Try it: Your answer should show every line of the material below that includes "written".

Records for the task:

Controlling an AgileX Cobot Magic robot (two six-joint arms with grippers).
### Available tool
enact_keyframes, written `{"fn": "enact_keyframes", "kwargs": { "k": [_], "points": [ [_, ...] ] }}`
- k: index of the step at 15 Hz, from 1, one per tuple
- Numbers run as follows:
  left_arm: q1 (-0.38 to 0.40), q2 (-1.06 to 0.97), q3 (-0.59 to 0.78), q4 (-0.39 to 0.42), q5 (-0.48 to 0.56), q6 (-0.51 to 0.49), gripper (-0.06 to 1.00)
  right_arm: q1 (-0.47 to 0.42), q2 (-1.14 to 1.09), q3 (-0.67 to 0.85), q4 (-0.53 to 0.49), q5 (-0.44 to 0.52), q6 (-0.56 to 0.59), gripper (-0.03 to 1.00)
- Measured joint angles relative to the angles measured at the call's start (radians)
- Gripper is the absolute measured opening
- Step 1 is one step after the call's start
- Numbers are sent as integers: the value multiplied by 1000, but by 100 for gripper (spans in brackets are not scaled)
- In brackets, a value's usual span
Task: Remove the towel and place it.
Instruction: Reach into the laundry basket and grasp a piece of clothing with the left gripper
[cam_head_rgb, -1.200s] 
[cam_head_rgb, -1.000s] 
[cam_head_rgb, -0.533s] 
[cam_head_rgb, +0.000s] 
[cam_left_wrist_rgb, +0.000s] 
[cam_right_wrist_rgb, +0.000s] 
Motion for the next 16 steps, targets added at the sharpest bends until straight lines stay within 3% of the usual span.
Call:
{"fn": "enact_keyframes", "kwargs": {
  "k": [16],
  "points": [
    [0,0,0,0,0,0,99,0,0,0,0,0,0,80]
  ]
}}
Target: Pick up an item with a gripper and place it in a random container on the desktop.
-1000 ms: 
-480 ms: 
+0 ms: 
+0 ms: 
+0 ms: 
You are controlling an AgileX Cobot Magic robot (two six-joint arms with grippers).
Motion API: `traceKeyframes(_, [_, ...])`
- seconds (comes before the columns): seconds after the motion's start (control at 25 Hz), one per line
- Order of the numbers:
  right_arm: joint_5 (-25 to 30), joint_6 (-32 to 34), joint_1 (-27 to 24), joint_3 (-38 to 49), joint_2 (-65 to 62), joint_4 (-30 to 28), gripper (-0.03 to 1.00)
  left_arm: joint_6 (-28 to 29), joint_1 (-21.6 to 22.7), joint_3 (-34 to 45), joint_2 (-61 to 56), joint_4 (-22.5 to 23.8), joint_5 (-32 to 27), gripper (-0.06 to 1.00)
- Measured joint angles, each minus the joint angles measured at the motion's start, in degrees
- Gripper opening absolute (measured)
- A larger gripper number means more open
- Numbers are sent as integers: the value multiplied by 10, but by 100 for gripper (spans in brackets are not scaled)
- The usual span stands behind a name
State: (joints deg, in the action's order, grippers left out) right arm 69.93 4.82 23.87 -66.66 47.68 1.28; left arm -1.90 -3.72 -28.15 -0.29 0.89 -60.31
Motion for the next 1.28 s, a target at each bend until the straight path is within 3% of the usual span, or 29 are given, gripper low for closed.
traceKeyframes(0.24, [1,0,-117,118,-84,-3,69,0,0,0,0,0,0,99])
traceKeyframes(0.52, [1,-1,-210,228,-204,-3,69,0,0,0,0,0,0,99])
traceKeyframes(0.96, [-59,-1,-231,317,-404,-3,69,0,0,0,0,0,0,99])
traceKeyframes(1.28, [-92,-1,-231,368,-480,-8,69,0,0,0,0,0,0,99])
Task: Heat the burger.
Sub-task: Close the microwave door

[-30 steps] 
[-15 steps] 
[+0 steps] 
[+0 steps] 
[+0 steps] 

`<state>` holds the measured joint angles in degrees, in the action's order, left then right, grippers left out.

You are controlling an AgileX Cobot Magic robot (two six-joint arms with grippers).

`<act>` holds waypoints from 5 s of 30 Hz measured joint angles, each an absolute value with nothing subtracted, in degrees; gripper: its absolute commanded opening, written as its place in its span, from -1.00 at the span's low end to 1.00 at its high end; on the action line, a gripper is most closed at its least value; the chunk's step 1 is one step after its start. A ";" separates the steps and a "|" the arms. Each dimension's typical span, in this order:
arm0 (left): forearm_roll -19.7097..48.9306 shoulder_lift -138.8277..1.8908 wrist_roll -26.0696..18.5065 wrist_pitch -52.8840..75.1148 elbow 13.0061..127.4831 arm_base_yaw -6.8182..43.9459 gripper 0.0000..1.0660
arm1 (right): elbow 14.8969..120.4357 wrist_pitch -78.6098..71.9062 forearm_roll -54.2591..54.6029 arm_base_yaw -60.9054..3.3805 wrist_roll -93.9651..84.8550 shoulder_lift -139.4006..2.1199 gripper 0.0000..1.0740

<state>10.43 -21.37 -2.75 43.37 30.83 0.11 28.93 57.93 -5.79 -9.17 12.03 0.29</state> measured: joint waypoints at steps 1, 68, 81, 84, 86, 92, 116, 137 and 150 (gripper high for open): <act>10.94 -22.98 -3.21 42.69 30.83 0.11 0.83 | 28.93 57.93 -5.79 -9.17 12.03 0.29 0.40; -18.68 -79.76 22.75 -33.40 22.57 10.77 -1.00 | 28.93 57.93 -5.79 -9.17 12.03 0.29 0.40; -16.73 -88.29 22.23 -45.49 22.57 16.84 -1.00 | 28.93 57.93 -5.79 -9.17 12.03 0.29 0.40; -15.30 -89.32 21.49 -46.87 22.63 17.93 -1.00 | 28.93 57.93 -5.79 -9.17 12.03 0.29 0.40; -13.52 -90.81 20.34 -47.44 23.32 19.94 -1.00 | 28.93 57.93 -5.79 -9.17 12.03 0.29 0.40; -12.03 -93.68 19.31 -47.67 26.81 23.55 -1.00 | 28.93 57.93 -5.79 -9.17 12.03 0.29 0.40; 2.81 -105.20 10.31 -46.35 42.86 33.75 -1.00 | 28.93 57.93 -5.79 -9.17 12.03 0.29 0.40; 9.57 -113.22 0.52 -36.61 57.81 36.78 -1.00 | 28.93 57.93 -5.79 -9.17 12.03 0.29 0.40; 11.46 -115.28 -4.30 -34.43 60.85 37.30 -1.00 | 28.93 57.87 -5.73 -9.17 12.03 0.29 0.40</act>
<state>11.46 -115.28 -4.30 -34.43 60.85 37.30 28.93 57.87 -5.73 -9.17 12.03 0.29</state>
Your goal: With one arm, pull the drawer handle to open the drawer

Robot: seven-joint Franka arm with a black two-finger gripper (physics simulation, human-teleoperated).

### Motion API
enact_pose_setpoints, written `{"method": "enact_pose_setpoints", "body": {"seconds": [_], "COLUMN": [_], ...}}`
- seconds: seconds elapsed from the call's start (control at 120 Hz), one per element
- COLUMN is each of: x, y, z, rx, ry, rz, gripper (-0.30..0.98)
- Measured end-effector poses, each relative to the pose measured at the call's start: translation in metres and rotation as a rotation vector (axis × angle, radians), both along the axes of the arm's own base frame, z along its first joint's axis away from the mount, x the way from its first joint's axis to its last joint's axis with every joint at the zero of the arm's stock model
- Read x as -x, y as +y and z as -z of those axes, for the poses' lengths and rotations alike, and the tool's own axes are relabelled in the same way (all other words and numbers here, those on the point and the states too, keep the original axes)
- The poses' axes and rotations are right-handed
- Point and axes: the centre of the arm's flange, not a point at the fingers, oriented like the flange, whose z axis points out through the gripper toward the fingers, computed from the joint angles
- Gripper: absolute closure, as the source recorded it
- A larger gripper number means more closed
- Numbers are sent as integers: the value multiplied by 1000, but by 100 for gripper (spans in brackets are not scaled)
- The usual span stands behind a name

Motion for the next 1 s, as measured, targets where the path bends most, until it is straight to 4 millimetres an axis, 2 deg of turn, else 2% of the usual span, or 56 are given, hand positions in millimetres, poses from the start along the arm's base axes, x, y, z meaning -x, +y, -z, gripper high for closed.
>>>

The completed task:
enact_keyframes, written `{"fn": "enact_keyframes", "kwargs": { "k": [_], "points": [ [_, ...] ] }}`
`<act>` holds waypoints from 5 s of 30 Hz measured joint angles, each an absolute value with nothing subtracted, in degrees; gripper: its absolute commanded opening, written as its place in its span, from -1.00 at the span's low end to 1.00 at its high end; on the action line, a gripper is most closed at its least value; the chunk's step 1 is one step after its start. A ";" separates the steps and a "|" the arms. Each dimension's typical span, in this order:
enact_pose_setpoints, written `{"method": "enact_pose_setpoints", "body": {"seconds": [_], "COLUMN": [_], ...}}`

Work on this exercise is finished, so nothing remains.